Hiroyuki Harashima, 50, is the CEO of Tokyo Pro Basketball Co., Ltd. A Waseda University graduate, Harashima has provided financial assistance to juryo wrestler Kimikaze. He is the president of Chofu-based Shiroyama Group Co., Ltd., whose business interests include onsen and spas.
The Apache played home games at Yoyogi National Gymnasium No. 2 during the 2009-10 and 2010-11 seasons, and called Ariake Colosseum their home from 2005-09. The new franchise is considering making Musashino, a suburb in western Tokyo, its home base, according to published reports.
In their brief existence, the Apache made two trips to the finals (losing twice) under Joe “Jellybean” Bryant in 2008 and 2009. In 2010, the team made Bob Hill, ex-coach of the Knicks, Pacers, SuperSonics and Spurs, the first former NBA bench boss to coach in the bj-league.
In other league news, the Osaka Evessa have finalized deals with former All-Star forwards Bobby St. Preux and Mike Bell, a source close to the situation told The Japan Times on Friday.
The team has not yet announced the signings.
Bell, a former Oita HeatDevils and Sendai 89ers standout, will give the Evessa (17-5) a major force inside.
Two-time MVP Lynn Washington, who has played for the Evessa since 2005, welcomes the addition of Bell, a top-notch inside scorer and rebounder, to the team’s frontcourt.
Bell is “about the closest thing to (ex-Evessa star and current Ryukyu big man) Jeff (Newton) as you will get in this league,” said Washington, referring to the only four-time title winner in league history.

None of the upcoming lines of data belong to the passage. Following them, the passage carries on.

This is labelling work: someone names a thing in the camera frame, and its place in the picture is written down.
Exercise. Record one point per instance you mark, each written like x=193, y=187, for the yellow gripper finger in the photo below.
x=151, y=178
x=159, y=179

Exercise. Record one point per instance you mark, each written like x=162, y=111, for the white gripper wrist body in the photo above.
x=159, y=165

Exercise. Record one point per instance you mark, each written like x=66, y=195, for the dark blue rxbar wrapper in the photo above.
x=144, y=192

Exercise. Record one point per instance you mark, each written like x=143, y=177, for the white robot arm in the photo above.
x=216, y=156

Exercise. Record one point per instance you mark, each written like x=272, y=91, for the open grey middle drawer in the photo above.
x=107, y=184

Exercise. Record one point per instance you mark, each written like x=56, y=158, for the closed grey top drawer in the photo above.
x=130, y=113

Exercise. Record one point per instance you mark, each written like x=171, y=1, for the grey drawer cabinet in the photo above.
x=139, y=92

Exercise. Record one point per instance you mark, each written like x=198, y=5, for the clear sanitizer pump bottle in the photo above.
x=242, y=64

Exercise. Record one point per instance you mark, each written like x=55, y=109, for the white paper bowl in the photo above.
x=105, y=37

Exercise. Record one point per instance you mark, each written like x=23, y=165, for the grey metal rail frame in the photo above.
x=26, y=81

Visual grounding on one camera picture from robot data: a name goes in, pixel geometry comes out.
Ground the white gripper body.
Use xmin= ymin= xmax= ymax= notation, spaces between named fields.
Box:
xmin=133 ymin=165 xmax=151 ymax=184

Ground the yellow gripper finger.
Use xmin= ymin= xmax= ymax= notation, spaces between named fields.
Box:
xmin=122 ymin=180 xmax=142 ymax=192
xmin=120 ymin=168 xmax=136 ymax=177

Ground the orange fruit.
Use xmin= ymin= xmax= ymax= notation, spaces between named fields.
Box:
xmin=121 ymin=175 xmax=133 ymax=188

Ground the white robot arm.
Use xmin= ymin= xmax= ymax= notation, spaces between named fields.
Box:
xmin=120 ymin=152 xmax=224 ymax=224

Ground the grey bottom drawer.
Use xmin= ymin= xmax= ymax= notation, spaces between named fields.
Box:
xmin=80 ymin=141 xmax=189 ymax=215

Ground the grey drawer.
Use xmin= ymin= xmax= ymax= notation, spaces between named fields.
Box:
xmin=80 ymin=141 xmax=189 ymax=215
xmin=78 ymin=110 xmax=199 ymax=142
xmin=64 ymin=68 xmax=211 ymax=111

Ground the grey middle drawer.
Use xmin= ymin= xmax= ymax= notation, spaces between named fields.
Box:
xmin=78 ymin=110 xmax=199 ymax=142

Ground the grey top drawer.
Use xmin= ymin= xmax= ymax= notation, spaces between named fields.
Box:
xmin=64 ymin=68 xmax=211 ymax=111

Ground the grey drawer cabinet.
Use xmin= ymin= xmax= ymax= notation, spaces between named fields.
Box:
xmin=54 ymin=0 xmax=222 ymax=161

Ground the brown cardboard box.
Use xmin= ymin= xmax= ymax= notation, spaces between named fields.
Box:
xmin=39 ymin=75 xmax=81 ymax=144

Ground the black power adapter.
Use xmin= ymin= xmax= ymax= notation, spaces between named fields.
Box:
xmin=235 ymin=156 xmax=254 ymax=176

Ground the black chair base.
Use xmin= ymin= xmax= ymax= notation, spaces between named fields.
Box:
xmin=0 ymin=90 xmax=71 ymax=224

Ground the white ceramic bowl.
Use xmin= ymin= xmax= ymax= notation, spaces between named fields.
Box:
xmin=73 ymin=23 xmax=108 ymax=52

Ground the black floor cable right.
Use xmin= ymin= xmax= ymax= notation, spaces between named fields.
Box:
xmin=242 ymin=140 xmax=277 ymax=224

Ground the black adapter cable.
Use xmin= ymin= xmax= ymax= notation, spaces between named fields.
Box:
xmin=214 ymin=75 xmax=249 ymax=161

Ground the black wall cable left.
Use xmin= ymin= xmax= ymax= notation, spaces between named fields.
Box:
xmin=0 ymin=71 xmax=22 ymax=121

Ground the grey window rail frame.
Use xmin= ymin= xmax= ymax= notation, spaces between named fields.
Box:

St. Preux was the 2008-09 All-Star Game MVP. A strong perimeter scorer and relentless defender, the Northern Kentucky product brings a fierce will to win.
Mikey Marshall, however, was at the top of the team’s wish list, a source revealed, but the former Evessa, Oita and Shiga Lakestars guard, has joined a team in the Venezuelan League instead. The Evessa were also reportedly interested in signing ex-Apache guard Byron Eaton, another insider said.